▶ _Description of the task_
For this exercise, retype each line of the material below verbatim and omit any picture.

+ + + + + + +

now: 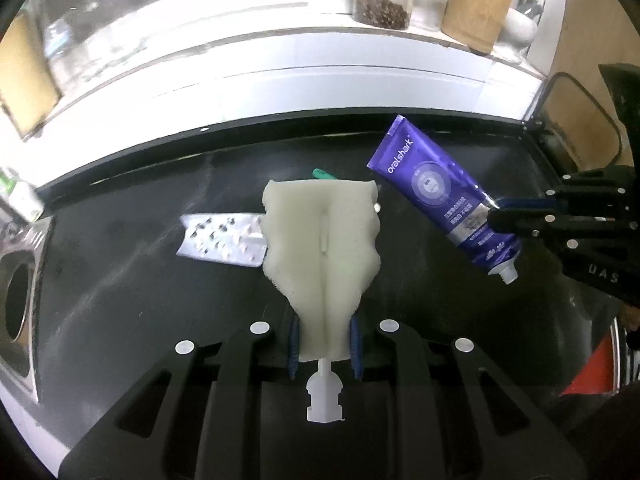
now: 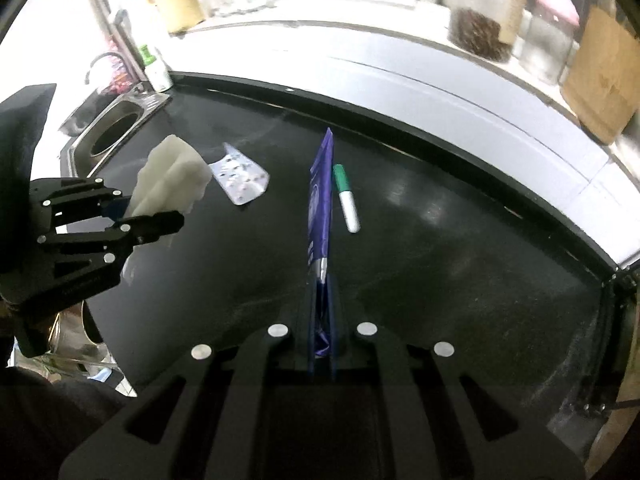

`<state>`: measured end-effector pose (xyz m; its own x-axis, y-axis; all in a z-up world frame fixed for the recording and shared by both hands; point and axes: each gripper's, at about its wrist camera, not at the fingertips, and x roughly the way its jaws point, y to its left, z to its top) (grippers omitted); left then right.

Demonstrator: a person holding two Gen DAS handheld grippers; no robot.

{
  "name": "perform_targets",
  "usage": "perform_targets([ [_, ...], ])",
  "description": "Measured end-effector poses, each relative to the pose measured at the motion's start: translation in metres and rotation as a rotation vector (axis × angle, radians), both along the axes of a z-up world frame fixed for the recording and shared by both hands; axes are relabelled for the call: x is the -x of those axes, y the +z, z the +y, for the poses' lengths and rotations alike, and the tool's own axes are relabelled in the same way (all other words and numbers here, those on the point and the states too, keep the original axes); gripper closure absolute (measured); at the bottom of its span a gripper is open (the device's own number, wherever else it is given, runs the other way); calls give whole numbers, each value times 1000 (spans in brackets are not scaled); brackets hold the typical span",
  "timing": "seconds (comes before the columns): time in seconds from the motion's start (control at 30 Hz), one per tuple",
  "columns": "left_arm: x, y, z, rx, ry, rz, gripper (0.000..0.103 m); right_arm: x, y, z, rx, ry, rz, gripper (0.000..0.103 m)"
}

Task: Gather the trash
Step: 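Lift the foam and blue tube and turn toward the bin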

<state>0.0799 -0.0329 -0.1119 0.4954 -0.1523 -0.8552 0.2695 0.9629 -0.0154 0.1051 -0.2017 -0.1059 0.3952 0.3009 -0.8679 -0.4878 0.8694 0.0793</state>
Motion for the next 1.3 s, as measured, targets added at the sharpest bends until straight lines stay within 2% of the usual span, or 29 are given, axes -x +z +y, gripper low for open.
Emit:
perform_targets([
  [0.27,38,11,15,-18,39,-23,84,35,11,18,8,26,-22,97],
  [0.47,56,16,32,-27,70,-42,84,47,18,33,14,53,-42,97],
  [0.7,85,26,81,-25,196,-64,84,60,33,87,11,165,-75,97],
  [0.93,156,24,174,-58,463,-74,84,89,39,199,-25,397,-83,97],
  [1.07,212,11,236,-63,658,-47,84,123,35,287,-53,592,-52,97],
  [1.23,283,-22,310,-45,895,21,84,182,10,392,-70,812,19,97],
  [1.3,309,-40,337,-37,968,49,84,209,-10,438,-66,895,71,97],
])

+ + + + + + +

▶ _Task solution_
now: 
now: 

`<state>`: measured end-effector pose (xyz m; its own x-axis, y-axis; all in a z-up world frame fixed for the recording and shared by both hands; point and axes: each gripper's, at about its wrist camera, not at the fingertips, and x roughly the way its jaws point, y to its left, z to its top) (grippers omitted); left then right.

Demonstrator: a person holding two Gen DAS handheld grippers; no robot.

{
  "name": "perform_targets",
  "usage": "perform_targets([ [_, ...], ])",
  "description": "Measured end-effector poses, each relative to the pose measured at the motion's start: translation in metres and rotation as a rotation vector (axis × angle, radians), both along the axes of a z-up world frame fixed for the recording and shared by both hands; axes are relabelled for the call: x is the -x of those axes, y the +z, z the +y, for the poses' lengths and rotations alike, and the tool's own axes are relabelled in the same way (all other words and numbers here, those on the point and the states too, keep the original axes); gripper closure absolute (measured); at the bottom of its span a gripper is open (the device's own number, wherever else it is given, runs the other way); calls give whole numbers, each value times 1000 (spans in brackets are not scaled); brackets hold the typical span",
  "timing": "seconds (comes before the columns): time in seconds from the motion's start (control at 30 Hz), one per tuple",
  "columns": "left_arm: x, y, z, rx, ry, rz, gripper (0.000..0.103 m); right_arm: x, y, z, rx, ry, rz, gripper (0.000..0.103 m)"
}

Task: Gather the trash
Step: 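Lift the foam and blue tube and turn toward the bin
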
<state>0.0799 -0.0329 -0.1119 0.4954 -0.1523 -0.8552 0.2695 0.9629 -0.0154 0.1051 -0.2017 -0.1059 0.3952 0.3009 -0.8679 -0.4878 0.8694 0.0793</state>
Motion for the next 1.3 s, as measured, targets added at the sharpest bends until straight lines stay within 2% of the usual span, or 29 are given, axes -x +z +y, gripper low for open.
Emit:
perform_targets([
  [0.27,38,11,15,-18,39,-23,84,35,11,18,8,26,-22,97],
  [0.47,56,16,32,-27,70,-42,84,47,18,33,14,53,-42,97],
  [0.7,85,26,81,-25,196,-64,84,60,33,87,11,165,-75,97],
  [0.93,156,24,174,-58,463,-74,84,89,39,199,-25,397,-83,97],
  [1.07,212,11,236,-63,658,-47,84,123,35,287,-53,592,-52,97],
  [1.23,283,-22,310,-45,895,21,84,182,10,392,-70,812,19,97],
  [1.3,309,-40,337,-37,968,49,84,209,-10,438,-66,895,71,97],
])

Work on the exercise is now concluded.